= BRIEF =
Given the material below, output exactly the lines from the line with "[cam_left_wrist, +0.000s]" to the line with "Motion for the", both ends included, and no other lines.
........
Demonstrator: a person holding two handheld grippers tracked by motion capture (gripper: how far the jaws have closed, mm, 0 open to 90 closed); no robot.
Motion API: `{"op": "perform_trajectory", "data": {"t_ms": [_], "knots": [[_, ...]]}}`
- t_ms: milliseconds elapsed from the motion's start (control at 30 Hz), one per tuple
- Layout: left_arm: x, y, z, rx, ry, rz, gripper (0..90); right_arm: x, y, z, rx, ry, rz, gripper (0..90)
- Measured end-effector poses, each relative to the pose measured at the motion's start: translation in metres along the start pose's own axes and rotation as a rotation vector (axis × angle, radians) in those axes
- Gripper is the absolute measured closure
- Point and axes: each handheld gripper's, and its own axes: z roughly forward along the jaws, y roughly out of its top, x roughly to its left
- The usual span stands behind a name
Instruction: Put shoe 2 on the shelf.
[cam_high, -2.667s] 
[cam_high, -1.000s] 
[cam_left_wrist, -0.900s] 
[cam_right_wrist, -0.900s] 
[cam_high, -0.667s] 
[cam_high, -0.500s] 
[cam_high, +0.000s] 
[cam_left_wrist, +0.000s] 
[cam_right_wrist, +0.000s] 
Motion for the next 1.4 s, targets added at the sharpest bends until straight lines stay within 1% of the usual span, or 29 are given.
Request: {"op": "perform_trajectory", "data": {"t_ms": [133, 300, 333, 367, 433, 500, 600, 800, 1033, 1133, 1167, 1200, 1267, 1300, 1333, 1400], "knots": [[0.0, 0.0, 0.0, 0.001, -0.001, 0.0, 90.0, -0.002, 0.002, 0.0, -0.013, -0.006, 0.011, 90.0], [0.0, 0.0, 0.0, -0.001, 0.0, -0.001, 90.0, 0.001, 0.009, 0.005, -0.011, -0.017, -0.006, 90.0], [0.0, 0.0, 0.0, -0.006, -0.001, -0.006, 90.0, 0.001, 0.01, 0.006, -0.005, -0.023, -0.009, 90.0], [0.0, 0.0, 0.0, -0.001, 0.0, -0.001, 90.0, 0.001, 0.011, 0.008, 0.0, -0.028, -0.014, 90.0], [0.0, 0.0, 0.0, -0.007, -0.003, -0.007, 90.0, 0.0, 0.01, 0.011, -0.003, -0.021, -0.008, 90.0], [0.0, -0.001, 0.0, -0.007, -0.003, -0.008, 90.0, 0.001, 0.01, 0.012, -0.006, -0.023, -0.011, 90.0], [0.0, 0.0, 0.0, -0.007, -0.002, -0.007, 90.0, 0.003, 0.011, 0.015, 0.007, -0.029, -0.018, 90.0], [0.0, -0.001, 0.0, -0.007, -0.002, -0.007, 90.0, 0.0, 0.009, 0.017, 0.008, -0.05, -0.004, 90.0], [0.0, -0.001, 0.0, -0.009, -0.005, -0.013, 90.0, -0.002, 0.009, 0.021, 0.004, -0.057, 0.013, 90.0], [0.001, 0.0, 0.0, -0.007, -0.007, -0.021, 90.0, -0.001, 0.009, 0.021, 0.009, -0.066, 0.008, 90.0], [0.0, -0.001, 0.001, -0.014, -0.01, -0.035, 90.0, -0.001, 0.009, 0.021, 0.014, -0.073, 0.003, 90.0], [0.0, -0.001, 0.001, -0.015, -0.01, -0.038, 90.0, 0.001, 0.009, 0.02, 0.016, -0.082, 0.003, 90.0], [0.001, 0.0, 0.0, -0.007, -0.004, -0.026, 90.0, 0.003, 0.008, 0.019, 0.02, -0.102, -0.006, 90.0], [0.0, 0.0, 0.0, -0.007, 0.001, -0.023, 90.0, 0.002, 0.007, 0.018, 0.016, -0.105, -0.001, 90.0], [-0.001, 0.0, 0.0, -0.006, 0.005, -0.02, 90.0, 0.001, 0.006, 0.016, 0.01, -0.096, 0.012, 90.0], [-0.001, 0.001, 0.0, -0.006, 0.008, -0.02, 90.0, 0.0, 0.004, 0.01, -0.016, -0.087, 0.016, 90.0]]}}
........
= SOLVED EXERCISE =
[cam_left_wrist, +0.000s] 
[cam_right_wrist, +0.000s] 
Motion for the next 1.4 s, targets added at the sharpest bends until straight lines stay within 1% of the usual span, or 29 are given.

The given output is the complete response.